--- What needs to be done ---
Only lines that contain the word "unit" belong in the answer; copy them from the records below.

--- Data records ---

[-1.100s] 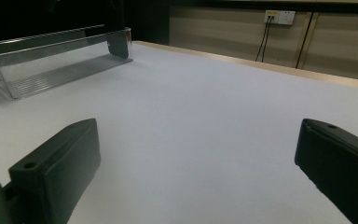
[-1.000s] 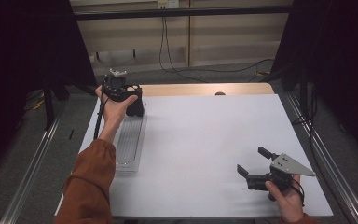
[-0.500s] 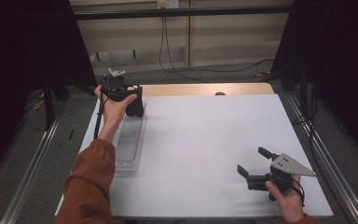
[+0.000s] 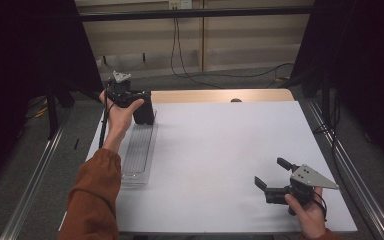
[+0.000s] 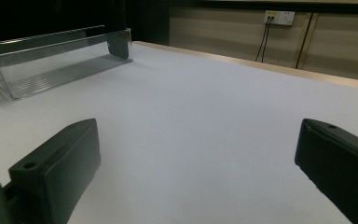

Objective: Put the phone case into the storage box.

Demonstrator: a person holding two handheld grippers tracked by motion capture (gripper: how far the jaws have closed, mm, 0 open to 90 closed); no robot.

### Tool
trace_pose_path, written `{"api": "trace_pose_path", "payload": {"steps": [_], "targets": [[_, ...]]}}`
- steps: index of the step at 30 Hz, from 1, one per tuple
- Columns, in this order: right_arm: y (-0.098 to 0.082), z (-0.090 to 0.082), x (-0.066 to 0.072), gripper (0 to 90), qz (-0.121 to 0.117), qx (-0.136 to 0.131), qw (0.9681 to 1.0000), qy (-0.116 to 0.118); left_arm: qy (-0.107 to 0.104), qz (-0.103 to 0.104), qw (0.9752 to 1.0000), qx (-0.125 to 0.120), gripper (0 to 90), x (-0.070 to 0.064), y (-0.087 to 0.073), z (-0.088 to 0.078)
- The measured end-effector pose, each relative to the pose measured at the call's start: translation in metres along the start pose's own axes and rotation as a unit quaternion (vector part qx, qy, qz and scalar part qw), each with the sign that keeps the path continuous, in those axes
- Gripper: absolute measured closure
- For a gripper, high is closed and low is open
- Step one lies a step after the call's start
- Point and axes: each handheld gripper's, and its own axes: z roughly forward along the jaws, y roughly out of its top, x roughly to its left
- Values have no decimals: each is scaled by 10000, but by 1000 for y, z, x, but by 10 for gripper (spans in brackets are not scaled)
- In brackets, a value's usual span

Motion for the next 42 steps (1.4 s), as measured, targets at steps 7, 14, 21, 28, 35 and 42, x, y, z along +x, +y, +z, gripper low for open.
{"api": "trace_pose_path", "payload": {"steps": [7, 14, 21, 28, 35, 42], "targets": [[0, 0, 0, 0, -5, 3, 10000, -2, -154, -59, 9997, -186, 33, 1, 2, -2], [0, 0, 0, 0, -14, -3, 10000, -6, -127, 24, 9990, -432, 33, 3, 5, -6], [0, 0, 0, 0, -14, -6, 10000, -7, -217, 132, 9975, -654, 33, 3, 7, -10], [0, 0, 0, 0, -1, -9, 10000, 1, -563, 65, 9943, -903, 15, 3, 10, -18], [-1, -1, -1, 0, 21, -40, 10000, -1, -767, 161, 9915, -1042, 13, 2, 9, -24], [-2, -1, -4, 0, 22, -44, 10000, -7, -851, 52, 9903, -1094, 12, 4, 5, -27]]}}
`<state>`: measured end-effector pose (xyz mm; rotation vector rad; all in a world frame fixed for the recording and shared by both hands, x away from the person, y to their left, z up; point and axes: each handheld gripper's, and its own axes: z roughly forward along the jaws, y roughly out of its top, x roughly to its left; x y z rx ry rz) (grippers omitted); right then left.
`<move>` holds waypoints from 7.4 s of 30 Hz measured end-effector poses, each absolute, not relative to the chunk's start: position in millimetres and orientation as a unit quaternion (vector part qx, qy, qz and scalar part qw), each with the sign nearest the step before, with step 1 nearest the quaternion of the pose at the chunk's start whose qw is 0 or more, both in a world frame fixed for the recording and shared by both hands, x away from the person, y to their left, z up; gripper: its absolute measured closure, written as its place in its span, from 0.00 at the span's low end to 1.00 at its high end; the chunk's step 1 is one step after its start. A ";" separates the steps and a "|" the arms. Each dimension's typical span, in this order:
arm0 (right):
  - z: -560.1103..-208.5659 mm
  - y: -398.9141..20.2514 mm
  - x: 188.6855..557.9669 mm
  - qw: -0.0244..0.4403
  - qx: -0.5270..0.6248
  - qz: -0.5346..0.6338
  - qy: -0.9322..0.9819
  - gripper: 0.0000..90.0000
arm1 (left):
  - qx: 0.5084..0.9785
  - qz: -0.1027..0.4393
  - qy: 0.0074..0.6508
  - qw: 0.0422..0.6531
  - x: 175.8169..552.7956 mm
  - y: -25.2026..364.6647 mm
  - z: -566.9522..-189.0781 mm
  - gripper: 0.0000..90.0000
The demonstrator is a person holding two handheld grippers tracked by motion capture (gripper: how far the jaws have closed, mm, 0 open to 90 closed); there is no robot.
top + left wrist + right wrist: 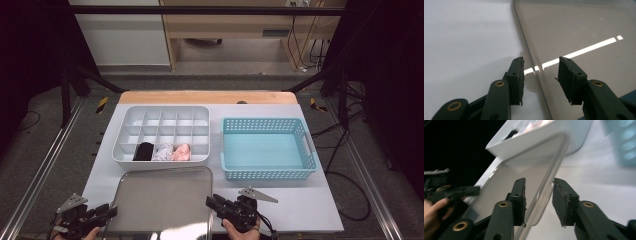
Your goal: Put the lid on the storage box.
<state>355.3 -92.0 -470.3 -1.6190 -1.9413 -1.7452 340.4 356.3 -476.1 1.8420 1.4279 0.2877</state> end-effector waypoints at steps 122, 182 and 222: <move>-362.0 -113.9 437.7 -0.113 -0.454 -0.562 -0.682 0.81 | 0.676 0.207 0.470 0.528 416.7 340.8 -356.7 0.68; -345.9 -80.0 521.9 -0.108 -0.471 -0.542 -0.688 0.80 | 0.653 0.192 0.501 0.535 496.9 370.0 -353.2 0.67; -385.0 -58.1 557.5 -0.141 -0.502 -0.528 -0.670 0.63 | 0.651 0.190 0.527 0.512 532.3 365.7 -380.2 0.59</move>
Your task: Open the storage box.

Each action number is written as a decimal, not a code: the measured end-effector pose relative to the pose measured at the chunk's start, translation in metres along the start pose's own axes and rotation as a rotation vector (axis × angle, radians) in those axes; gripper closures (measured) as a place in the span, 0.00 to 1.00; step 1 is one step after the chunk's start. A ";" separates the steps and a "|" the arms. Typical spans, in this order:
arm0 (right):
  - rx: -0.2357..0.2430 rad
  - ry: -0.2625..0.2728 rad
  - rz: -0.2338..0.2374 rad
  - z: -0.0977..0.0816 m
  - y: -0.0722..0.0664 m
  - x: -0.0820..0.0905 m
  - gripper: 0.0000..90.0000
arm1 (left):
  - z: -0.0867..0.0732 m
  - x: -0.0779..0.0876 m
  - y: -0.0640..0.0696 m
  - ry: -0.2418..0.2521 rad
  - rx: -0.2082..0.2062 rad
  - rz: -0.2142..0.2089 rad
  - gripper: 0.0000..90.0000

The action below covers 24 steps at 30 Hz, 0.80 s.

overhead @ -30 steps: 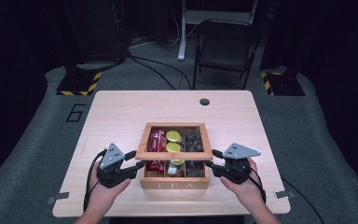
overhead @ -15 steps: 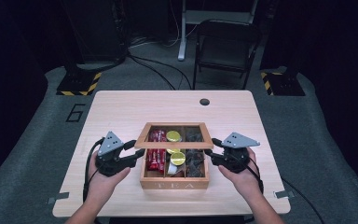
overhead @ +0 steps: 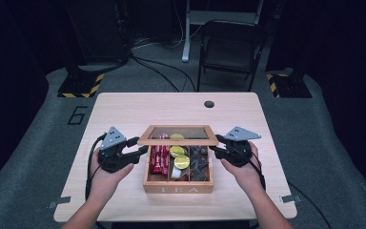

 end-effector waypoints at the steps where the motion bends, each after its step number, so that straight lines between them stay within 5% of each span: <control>1: -0.002 0.001 -0.002 0.001 0.001 -0.001 0.65 | 0.000 -0.001 0.000 0.000 0.002 0.002 0.58; 24: -0.006 -0.007 -0.010 0.013 0.017 -0.024 0.64 | 0.017 -0.007 -0.010 0.046 0.019 0.028 0.62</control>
Point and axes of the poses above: each handheld gripper's, and its own axes: x roughly backward along the jaws, z roughly out of its top, y roughly to its right, the point moved 1 cm from there along -x, roughly forward along the jaws, and after that the axes turned 8 degrees about y, right-handed, at the moved point
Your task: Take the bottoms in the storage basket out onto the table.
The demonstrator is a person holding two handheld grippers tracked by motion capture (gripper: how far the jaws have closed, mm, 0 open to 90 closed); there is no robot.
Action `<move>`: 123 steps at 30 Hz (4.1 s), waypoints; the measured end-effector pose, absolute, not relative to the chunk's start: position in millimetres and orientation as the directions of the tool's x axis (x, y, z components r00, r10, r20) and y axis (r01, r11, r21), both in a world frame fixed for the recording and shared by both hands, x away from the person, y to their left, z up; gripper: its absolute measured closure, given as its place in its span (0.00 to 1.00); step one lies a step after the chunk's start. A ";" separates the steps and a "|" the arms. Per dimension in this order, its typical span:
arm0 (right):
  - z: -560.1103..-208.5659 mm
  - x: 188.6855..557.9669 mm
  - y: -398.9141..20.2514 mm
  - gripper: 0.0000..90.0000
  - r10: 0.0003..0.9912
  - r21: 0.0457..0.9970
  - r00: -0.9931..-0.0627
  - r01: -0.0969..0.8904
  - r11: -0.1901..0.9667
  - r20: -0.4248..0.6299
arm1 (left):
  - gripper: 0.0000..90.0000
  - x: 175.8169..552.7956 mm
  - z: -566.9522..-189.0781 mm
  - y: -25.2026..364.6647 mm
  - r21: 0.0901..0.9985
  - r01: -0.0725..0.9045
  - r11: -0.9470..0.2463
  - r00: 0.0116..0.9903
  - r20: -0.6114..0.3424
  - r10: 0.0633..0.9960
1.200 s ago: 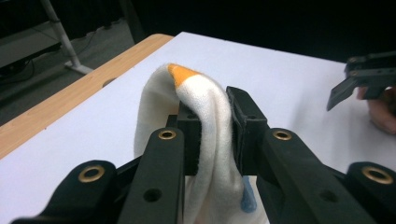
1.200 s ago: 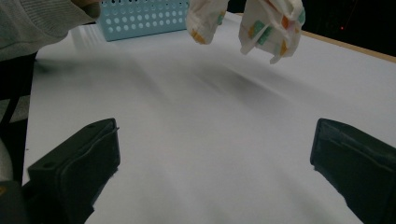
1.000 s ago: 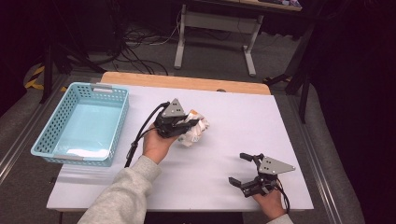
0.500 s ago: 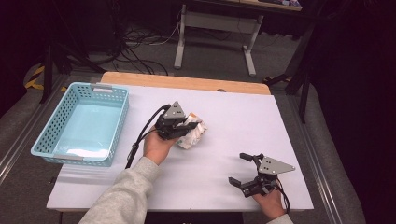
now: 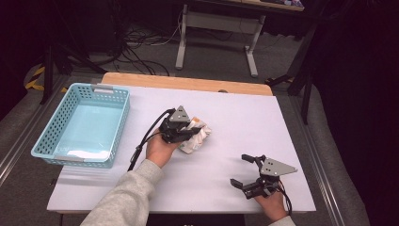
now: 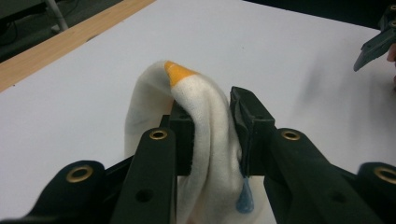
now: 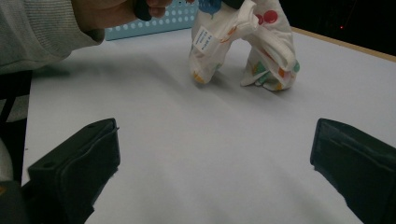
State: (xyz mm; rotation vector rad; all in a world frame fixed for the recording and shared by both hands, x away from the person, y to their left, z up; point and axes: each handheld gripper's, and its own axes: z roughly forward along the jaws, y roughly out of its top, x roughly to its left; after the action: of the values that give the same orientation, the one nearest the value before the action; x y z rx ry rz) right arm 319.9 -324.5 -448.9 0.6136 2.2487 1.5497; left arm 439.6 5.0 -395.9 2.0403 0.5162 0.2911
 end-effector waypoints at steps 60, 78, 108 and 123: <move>-449.1 320.8 -323.1 0.02 0.516 0.936 -0.856 0.157 0.314 -0.030 | 0.03 396.5 -380.3 47.4 0.895 0.228 -0.383 0.879 -0.020 0.476; -449.5 320.7 -321.9 0.02 0.513 0.935 -0.858 0.153 0.321 -0.035 | 0.02 371.3 -405.3 85.5 0.909 0.249 -0.333 0.869 -0.058 0.492; -449.6 320.3 -321.8 0.02 0.504 0.935 -0.863 0.151 0.321 -0.033 | 0.01 344.3 -460.0 117.3 0.925 0.251 -0.286 0.853 -0.072 0.517; -449.7 319.9 -321.6 0.02 0.496 0.935 -0.868 0.151 0.321 -0.030 | 0.01 344.1 -466.6 111.9 0.916 0.229 -0.330 0.854 -0.026 0.520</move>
State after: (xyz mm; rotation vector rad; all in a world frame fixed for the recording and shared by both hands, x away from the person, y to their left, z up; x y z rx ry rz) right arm 319.9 -321.6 -449.7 0.5799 2.2798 1.5626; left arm 344.1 111.9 -466.6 1.9195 0.5562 0.3274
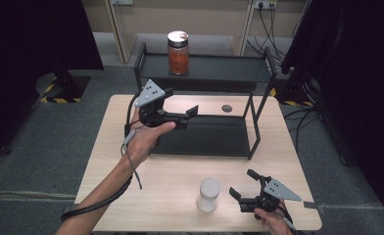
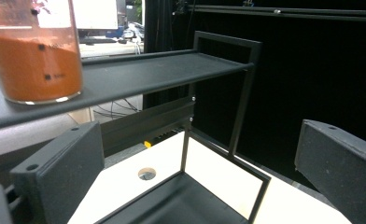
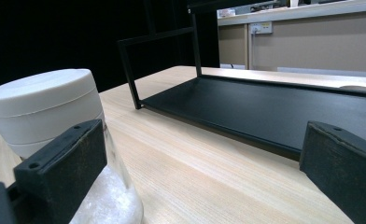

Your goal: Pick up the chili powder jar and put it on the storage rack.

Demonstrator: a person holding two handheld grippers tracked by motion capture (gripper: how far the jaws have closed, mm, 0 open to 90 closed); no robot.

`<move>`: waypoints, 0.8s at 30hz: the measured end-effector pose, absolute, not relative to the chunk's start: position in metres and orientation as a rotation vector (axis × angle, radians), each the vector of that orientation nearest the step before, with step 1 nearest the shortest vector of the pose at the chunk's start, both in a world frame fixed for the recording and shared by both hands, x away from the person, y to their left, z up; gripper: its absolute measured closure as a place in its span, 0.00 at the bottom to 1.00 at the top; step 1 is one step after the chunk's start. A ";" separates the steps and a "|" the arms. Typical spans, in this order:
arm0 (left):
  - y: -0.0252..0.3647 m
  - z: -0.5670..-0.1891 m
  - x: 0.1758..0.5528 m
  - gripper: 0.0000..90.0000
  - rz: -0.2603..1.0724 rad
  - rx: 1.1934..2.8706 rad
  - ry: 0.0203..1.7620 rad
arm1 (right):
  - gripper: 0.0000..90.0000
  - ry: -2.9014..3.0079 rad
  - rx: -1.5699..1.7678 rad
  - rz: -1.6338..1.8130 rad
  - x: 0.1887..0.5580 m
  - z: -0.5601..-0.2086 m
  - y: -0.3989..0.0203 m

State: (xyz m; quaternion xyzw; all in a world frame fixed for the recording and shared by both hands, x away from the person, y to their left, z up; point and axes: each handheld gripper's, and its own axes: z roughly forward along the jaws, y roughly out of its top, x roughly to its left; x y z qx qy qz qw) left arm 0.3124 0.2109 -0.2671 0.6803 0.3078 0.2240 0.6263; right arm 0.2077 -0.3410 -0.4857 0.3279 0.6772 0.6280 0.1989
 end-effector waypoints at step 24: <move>0.222 -0.326 0.283 0.01 0.459 1.548 0.623 | 0.01 1.885 0.918 1.754 0.207 -0.486 -0.341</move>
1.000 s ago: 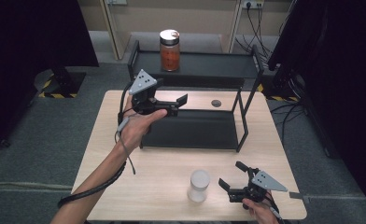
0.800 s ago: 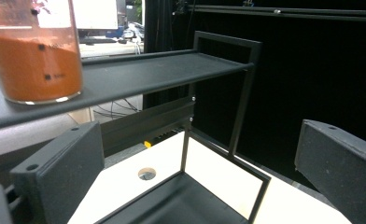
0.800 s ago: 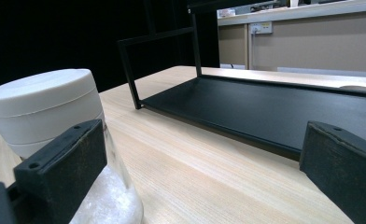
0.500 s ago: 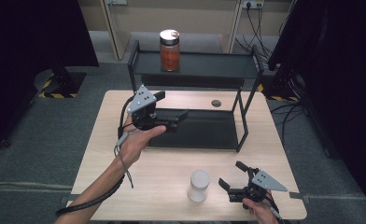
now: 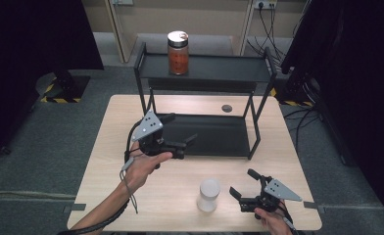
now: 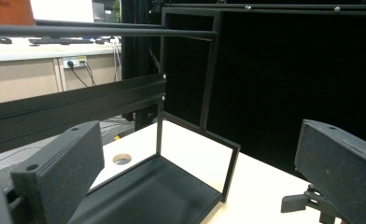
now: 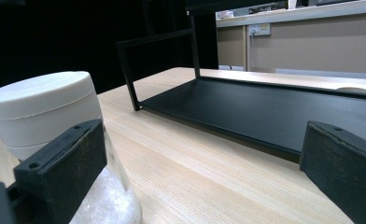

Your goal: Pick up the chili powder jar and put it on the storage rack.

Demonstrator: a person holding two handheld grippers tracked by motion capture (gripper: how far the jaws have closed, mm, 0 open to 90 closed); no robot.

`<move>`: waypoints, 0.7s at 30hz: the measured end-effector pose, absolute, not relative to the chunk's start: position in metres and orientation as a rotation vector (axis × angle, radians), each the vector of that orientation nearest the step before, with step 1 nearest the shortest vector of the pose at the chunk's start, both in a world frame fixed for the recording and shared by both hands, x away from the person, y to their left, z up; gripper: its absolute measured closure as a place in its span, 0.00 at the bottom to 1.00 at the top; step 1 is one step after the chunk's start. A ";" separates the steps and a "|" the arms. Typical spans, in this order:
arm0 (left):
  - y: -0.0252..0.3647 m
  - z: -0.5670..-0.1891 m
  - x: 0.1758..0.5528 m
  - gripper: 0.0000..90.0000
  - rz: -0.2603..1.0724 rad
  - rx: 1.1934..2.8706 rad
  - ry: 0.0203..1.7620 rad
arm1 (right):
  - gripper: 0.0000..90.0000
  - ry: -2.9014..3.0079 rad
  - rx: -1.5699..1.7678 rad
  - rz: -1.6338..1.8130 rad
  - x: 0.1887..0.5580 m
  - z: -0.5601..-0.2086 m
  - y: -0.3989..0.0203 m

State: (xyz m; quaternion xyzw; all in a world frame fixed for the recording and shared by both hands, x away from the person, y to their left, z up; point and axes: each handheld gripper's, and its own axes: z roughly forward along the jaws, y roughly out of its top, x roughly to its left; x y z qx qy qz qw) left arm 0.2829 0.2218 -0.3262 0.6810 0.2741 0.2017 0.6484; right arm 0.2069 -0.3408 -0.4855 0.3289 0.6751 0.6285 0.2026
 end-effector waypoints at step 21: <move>0.231 -0.379 0.257 0.01 0.422 1.555 0.612 | 0.01 1.872 0.912 1.760 0.206 -0.486 -0.341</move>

--- Task response ---
- The measured end-effector pose, each relative to the pose measured at the call's start: translation in metres along the start pose's own axes and rotation as a unit quaternion (vector part qx, qy, qz and scalar part qw), each with the sign that keeps the path continuous, in those axes
`<move>` holds waypoints from 7.4 s of 30 Hz measured end-effector poses, each absolute, not relative to the chunk's start: position in millimetres and orientation as a unit quaternion (vector part qx, qy, qz and scalar part qw), each with the sign nearest the step before, with step 1 nearest the quaternion of the pose at the chunk's start whose qw is 0 or more, both in a world frame fixed for the recording and shared by both hands, x away from the person, y to their left, z up; gripper: its absolute measured closure, written as its place in its span, from 0.00 at the span's low end to 1.00 at its high end; the chunk's step 1 is one step after its start. A ";" separates the steps and a "|" the arms. Each dimension's typical span, in this order:

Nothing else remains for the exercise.